ARTT: Augmented Reverberant-Target Training for Unsupervised Monaural Speech Dereverberation
New AI training technique removes echoes from single-mic recordings by adding more reverb first.
A team of researchers has introduced ARTT (Augmented Reverberant-Target Training), a novel AI method that tackles the difficult problem of cleaning up echo-filled speech from a single microphone, all without needing any pre-recorded 'clean' audio for training. The core innovation is a counter-intuitive two-stage process. First, in the Reverberant-Target Training (RTT) stage, the system takes an already reverberant audio signal, artificially makes it even more echoey, and then trains a deep neural network (DNN) to recover the original reverberant signal. Despite the target being reverberant, this discriminative training forces the network to learn to identify and suppress reverberation components.

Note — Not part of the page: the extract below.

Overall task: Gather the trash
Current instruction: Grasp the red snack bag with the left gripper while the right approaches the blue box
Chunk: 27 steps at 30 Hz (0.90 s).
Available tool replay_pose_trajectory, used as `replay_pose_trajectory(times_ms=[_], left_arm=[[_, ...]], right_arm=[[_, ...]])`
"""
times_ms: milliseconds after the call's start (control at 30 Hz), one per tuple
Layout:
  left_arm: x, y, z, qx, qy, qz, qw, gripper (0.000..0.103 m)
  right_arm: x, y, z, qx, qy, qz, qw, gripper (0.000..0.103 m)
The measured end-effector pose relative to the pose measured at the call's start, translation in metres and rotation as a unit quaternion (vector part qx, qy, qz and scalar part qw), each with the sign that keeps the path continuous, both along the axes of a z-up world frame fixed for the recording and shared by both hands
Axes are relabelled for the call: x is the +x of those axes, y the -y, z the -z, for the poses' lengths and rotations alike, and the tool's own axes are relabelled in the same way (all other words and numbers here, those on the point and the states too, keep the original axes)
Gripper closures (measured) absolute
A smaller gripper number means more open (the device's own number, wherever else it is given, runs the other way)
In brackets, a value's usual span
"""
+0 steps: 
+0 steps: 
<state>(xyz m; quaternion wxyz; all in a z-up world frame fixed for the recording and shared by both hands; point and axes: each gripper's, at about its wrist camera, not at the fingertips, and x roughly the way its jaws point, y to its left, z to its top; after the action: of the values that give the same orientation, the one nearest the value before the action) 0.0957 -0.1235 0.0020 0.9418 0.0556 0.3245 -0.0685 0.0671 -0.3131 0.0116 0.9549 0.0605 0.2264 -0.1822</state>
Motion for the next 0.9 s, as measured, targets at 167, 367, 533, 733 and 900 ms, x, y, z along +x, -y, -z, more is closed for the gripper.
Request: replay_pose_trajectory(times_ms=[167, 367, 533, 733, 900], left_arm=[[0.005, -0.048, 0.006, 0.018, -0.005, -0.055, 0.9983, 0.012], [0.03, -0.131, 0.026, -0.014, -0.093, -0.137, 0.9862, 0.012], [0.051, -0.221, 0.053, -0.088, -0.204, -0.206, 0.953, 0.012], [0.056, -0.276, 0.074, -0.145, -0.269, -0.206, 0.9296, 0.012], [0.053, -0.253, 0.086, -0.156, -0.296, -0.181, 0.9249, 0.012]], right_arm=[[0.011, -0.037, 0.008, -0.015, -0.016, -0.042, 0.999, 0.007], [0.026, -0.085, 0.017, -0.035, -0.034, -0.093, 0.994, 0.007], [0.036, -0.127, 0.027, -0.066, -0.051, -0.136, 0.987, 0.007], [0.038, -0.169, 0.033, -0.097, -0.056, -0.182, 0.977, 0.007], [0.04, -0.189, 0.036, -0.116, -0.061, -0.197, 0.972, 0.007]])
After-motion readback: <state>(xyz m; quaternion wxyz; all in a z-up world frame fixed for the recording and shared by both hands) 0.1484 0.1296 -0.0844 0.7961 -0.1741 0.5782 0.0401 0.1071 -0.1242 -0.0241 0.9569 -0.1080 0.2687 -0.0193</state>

In the second stage, an online self-distillation mechanism based on the 'mean-teacher' algorithm is applied to stabilize and improve the model's predictions, leading to more robust dereverberation. This fully unsupervised approach is a significant breakthrough because it bypasses the major hurdle in the field: the scarcity of perfectly clean, matched speech recordings needed to train supervised models. Evaluation results show that ARTT achieves strong performance and 'significantly outperforms previous baselines,' offering a practical new tool for applications like voice assistants, conference calls, and hearing aids that must operate in real-world, acoustically challenging spaces.

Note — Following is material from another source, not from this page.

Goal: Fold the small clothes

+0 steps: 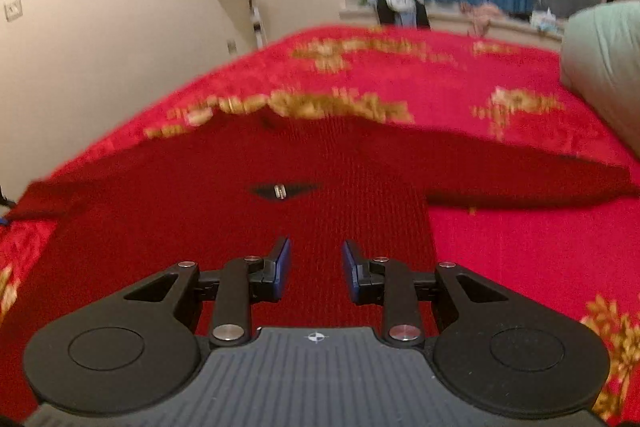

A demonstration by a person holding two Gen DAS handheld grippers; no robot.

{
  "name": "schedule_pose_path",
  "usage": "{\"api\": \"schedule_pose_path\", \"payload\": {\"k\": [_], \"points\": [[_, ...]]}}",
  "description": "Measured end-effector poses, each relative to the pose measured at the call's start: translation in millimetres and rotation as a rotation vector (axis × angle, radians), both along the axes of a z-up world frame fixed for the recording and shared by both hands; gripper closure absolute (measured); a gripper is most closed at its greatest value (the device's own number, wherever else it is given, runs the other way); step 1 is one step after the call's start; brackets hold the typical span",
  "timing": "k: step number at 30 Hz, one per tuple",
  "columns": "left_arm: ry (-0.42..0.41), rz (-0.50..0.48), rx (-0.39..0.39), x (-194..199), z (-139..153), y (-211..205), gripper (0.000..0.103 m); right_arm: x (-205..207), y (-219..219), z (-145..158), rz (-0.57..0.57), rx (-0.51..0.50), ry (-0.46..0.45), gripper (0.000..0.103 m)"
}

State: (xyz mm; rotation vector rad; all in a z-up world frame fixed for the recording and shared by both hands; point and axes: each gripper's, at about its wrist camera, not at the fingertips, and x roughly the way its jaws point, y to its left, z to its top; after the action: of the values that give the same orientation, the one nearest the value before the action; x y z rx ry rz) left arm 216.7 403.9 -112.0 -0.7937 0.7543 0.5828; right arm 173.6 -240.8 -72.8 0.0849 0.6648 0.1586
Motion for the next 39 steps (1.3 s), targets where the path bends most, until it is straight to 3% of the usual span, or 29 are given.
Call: {"api": "schedule_pose_path", "payload": {"k": [4, 6, 9, 11, 13, 15, 17, 18, 19, 21, 22, 24, 25, 26, 27, 29, 32, 34, 35, 39], "points": [[0.005, 0.055, 0.018, 4.4, -1.9, 1.9, 0.060, 8.3, -0.2, -23.3, -0.011, -0.015, 0.124, 0.073], [0.023, 0.070, 0.054, 8.7, -0.4, -0.7, 0.076, 11.9, -1.3, -33.9, -0.016, -0.014, 0.176, 0.073], [0.062, 0.083, 0.161, 17.5, 7.1, -11.2, 0.089, 14.6, 0.6, -44.7, -0.017, -0.035, 0.224, 0.073], [0.060, 0.079, 0.292, 23.4, 24.9, -29.6, 0.090, 14.1, 2.0, -47.3, -0.013, -0.048, 0.234, 0.073], [0.027, 0.035, 0.478, 33.0, 49.6, -60.7, 0.091, 14.3, 3.5, -48.2, -0.013, -0.051, 0.237, 0.073], [-0.066, -0.040, 0.676, 37.9, 78.4, -105.9, 0.092, 14.6, 4.1, -48.3, -0.013, -0.056, 0.236, 0.074], [-0.202, -0.187, 0.830, 35.4, 102.3, -165.1, 0.093, 13.9, 4.7, -49.3, -0.013, -0.060, 0.232, 0.074], [-0.268, -0.276, 0.860, 32.4, 108.6, -193.3, 0.093, 14.7, 4.2, -49.5, -0.012, -0.062, 0.228, 0.074], [-0.333, -0.389, 0.863, 28.3, 112.9, -223.5, 0.093, 14.4, 4.4, -49.5, -0.010, -0.065, 0.224, 0.074], [-0.410, -0.679, 0.783, 23.0, 109.7, -280.1, 0.089, 15.4, 4.5, -49.3, -0.005, -0.076, 0.215, 0.074], [-0.409, -0.821, 0.733, 23.4, 103.5, -301.4, 0.082, 14.8, 5.1, -49.5, -0.004, -0.080, 0.210, 0.074], [-0.369, -1.120, 0.662, 20.7, 86.3, -341.2, 0.047, 14.8, 4.8, -50.1, -0.004, -0.080, 0.204, 0.074], [-0.349, -1.216, 0.671, 16.0, 78.4, -354.6, 0.046, 14.8, 4.5, -50.6, -0.005, -0.080, 0.201, 0.074], [-0.337, -1.247, 0.695, 14.0, 74.0, -359.6, 0.046, 14.9, 3.5, -51.0, -0.005, -0.079, 0.198, 0.074], [-0.323, -1.244, 0.701, 14.6, 72.2, -358.2, 0.046, 14.3, 2.8, -50.9, -0.006, -0.075, 0.196, 0.074], [-0.298, -1.151, 0.620, 28.2, 74.2, -336.0, 0.046, 12.1, 2.5, -49.9, -0.009, -0.066, 0.194, 0.074], [-0.226, -0.913, 0.494, 49.3, 75.6, -286.5, 0.048, 8.8, 0.7, -48.7, -0.005, -0.055, 0.172, 0.074], [-0.148, -0.756, 0.471, 60.9, 72.6, -254.4, 0.048, 6.6, -1.4, -46.0, -0.009, -0.031, 0.141, 0.081], [-0.105, -0.686, 0.461, 71.1, 72.7, -238.6, 0.048, 4.9, -2.4, -43.3, -0.008, -0.011, 0.120, 0.089], [-0.020, -0.536, 0.439, 82.0, 76.4, -197.3, 0.048, -1.2, -3.9, -26.6, -0.010, 0.054, 0.046, 0.088]]}}
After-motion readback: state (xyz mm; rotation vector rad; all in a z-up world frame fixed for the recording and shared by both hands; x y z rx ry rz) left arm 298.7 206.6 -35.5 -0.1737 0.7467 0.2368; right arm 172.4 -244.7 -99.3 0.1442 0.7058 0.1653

- Uses a two-stage, fully unsupervised method called Augmented Reverberant-Target Training (ARTT).
- First stage (RTT) trains a DNN to recover a signal after making it more reverberant, learning to remove echoes.
- Second stage employs a 'mean-teacher' self-distillation algorithm to refine performance, beating previous benchmark methods.
Why It Matters
Enables clearer audio for calls and voice AI in echoey rooms without needing impossible-to-get clean training data.